------ RECORDED DATA

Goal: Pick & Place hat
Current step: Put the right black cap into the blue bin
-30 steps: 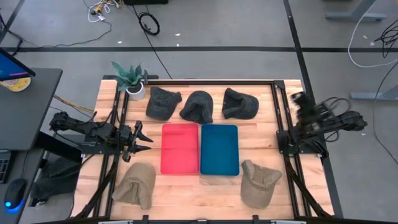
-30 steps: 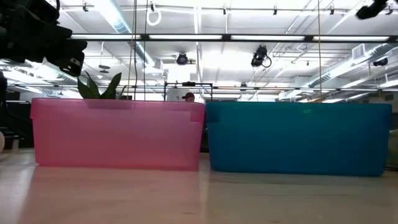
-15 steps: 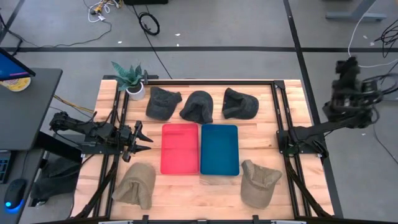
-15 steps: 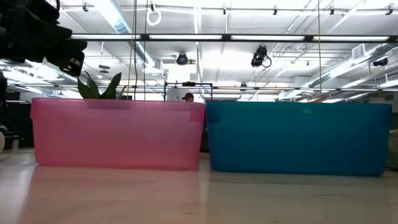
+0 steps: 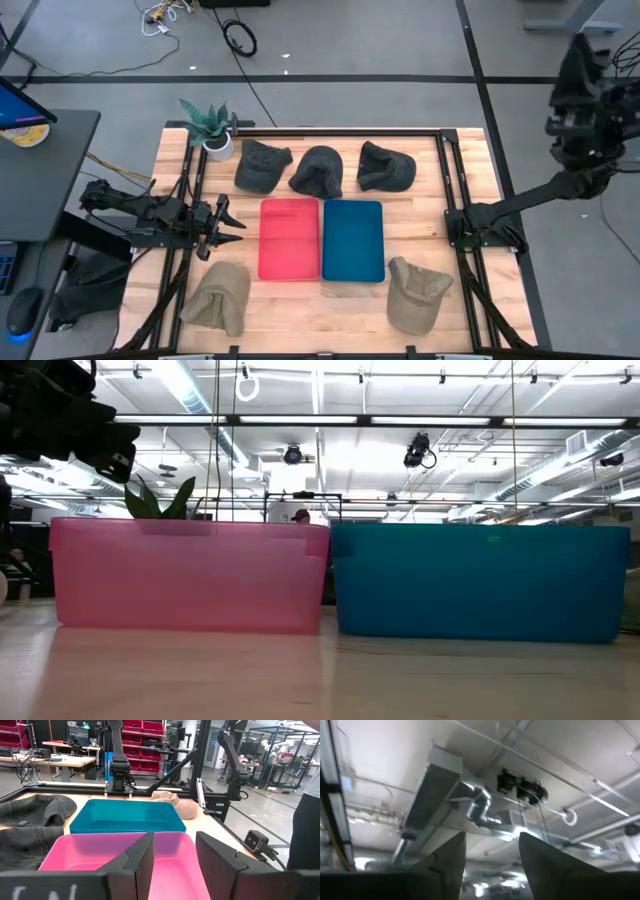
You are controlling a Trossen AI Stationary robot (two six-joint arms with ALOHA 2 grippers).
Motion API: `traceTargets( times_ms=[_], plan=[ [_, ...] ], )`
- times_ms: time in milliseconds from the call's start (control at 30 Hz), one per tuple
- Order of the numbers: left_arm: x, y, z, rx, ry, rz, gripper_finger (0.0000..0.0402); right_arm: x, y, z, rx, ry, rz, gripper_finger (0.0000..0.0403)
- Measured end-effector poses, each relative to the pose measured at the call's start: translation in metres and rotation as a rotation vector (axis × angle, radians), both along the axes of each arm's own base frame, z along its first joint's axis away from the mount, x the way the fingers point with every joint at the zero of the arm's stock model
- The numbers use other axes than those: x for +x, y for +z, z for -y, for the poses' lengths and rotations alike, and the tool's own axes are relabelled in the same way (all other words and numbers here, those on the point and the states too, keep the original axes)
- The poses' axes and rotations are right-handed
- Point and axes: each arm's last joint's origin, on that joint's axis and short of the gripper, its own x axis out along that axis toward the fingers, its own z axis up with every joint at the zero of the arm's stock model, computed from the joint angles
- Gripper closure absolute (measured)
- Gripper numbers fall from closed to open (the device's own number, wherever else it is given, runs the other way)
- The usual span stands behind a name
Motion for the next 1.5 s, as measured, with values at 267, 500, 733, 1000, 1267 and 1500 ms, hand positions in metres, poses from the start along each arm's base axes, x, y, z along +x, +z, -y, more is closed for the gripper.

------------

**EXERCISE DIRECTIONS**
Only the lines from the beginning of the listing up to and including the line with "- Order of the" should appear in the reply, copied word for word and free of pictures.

**ANSWER TO THIS EXERCISE**
Goal: Pick & Place hat
Current step: Put the right black cap into the blue bin
-30 steps: 
-30 steps: 
-15 steps: 
-15 steps: 
+0 steps: 
You are controlling a Trossen AI Stationary robot (two six-joint arms with ALOHA 2 grippers).
Motion API: `traceTargets( times_ms=[_], plan=[ [_, ...] ], )`
- times_ms: time in milliseconds from the call's start (control at 30 Hz), one per tuple
- Order of the numbers: left_arm: x, y, z, rx, ry, rz, gripper_finger (0.0000..0.0402); right_arm: x, y, z, rx, ry, rz, gripper_finger (0.0000..0.0403)

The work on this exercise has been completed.